On July 28, 2022 new Law on Trademarks entered into force in Kosovo. The main purpose of this change was harmonization of Kosovo local legislation with the Directive 2004/48/EC on the enforcement of intellectual property rights. New law introduced several significant changes in trademark protection in Kosovo which will have important impact on trademark’s owner position.
The changes could be divided in two groups: first one is related to trademark application procedure, while the second is referring to trademark enforcement.
Changes in trademark application procedure:
1. Graphical representation of trademark is not required any more
It is now envisaged that a trademark can be any mark that:
- can distinguish the goods or services of one trademark owner from those of another, as well as
- it is represented in register in such a way to enable the competent authorities and the public to define the object of protection clearly and precisely.
2. List of goods and services have to be clearly specified
It is not admissible any more to apply only for class headings in list of goods and services, but it is mandatory now to specify goods and services the protection is sought for.
3. Absolute grounds for refusal or invalidity
The list of absolute grounds for refusal or invalidity is now extended to include registered designations of origin or geographical indications. Protected traditional wine expressions and protected plant varieties will also be considered as an obstacle for registration of a new trademark for the same goods and services.
4. Relative grounds for refusal
The novelty is the introduction of bad faith as relative ground for refusal or invalidity of a trademark. Registration of a trademark can be refused, or registered trademark can be declared invalid in case that the trademark owner/applicant applied for a trademark in bad faith.
4. Restoration of rights
This remedy is now clearly prescribed by the Law on trademarks. It should provide the last chance for the Applicant to take necessary actions to avoid loss of rights.
Changes related to trademark protection:
1. Citation of trademarks in the dictionary
The trademark holder is now entitled to request from the publisher of a dictionary, encyclopaedia, or similar material to make a reference in the next edition indicating that the trademark used in a text is a registered trademark. This should protect the trademark from dilution that could happen, once the public starts identifying trademark with generic name of the goods or services for which the same is registered.
2. Extensions of rights acquired by a trademark
Exclusive right of trademark owner is extended by adding few more situations when such is entitled to prohibit use of its trademark:
- when it is used as a trade name of the economic entity or part of the trade name;
- when third parties importing goods in Kosovo, when such goods, including their packaging, come from the countries in which the right of trademark owner has not been exhausted;
- in preparatory actions in connection to the use of packaging and other means that may cause violation of rights (affixing a mark identical to or similar with the trademark on the packaging, or their importation, offering, placing on market of storing for those purposes).

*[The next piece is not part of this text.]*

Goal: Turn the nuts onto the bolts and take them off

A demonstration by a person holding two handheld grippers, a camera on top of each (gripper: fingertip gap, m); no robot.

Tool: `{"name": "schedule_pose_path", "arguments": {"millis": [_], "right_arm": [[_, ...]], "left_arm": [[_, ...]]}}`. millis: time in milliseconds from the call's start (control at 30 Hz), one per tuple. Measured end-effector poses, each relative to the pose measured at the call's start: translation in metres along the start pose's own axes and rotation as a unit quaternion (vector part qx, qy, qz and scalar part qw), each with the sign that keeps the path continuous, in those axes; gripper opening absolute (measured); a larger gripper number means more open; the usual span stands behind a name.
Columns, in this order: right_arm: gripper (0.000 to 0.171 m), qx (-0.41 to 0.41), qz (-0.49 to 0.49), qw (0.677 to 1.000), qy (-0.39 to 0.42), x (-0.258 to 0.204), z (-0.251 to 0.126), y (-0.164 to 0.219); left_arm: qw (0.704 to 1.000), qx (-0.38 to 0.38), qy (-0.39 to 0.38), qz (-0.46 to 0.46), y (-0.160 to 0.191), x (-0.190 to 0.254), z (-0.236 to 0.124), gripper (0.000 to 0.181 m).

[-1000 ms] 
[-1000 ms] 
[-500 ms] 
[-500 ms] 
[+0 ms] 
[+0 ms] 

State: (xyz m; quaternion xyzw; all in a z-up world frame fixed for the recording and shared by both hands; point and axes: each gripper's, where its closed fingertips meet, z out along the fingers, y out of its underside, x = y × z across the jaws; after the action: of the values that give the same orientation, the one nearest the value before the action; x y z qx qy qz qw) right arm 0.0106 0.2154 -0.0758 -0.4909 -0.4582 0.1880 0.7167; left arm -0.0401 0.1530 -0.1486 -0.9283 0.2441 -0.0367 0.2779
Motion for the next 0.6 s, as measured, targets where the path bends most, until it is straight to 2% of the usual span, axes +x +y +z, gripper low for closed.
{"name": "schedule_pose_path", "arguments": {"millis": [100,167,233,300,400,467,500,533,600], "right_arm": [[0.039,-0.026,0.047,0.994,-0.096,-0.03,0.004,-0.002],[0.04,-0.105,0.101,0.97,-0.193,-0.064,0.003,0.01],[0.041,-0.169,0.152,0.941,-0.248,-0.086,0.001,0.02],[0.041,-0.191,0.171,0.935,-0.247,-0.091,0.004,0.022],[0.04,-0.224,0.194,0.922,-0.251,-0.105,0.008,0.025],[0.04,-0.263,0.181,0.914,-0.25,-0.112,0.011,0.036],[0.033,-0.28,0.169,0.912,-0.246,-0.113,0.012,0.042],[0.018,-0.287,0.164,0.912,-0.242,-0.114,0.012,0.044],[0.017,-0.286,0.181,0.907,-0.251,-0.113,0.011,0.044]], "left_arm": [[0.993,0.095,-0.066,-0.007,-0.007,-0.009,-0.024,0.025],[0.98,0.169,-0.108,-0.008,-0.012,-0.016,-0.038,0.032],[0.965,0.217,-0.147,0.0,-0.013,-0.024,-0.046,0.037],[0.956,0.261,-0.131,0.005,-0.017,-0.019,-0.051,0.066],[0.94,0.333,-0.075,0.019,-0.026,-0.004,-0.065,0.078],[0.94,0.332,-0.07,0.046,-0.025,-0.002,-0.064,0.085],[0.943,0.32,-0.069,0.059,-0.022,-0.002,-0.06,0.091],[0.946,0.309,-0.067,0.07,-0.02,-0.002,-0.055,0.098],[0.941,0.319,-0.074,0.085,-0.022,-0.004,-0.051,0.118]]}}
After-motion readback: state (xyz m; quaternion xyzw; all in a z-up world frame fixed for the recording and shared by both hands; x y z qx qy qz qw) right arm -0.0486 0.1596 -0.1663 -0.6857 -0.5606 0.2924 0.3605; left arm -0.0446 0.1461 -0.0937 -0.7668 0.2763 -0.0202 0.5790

3. Hybrid principle of exhaustion of rights
The most significant change that will have an impact on future economic environment in Kosovo and scope of powers of trademark owners is the introduction of broad exceptions of principle of national exhaustion of trademark rights It is now envisaged that a trademark owner cannot prohibit the use of his trademark in relation to the products he had placed in:
- any member state of the European Union;
- any member state of the European Economic Area;
- any state of the Western Balkans region;
- any state with which Kosovo has a free trade agreement or trade facilities.
This amendment triggers controversies as:
(i.) it has not been subject of proper public discussions in professional community prior to its enactment; further amendments may be possible in the near future;
(ii.) the exceptions of the principle of national exhaustion of trademark rights are envisaged too broadly, in the sense that the principle of national exhaustion is only de iure proclaimed, but de facto these exceptions introduce the principle of international exhaustion of trademark rights; and
(iii.) this solution is not in line with EU Directive.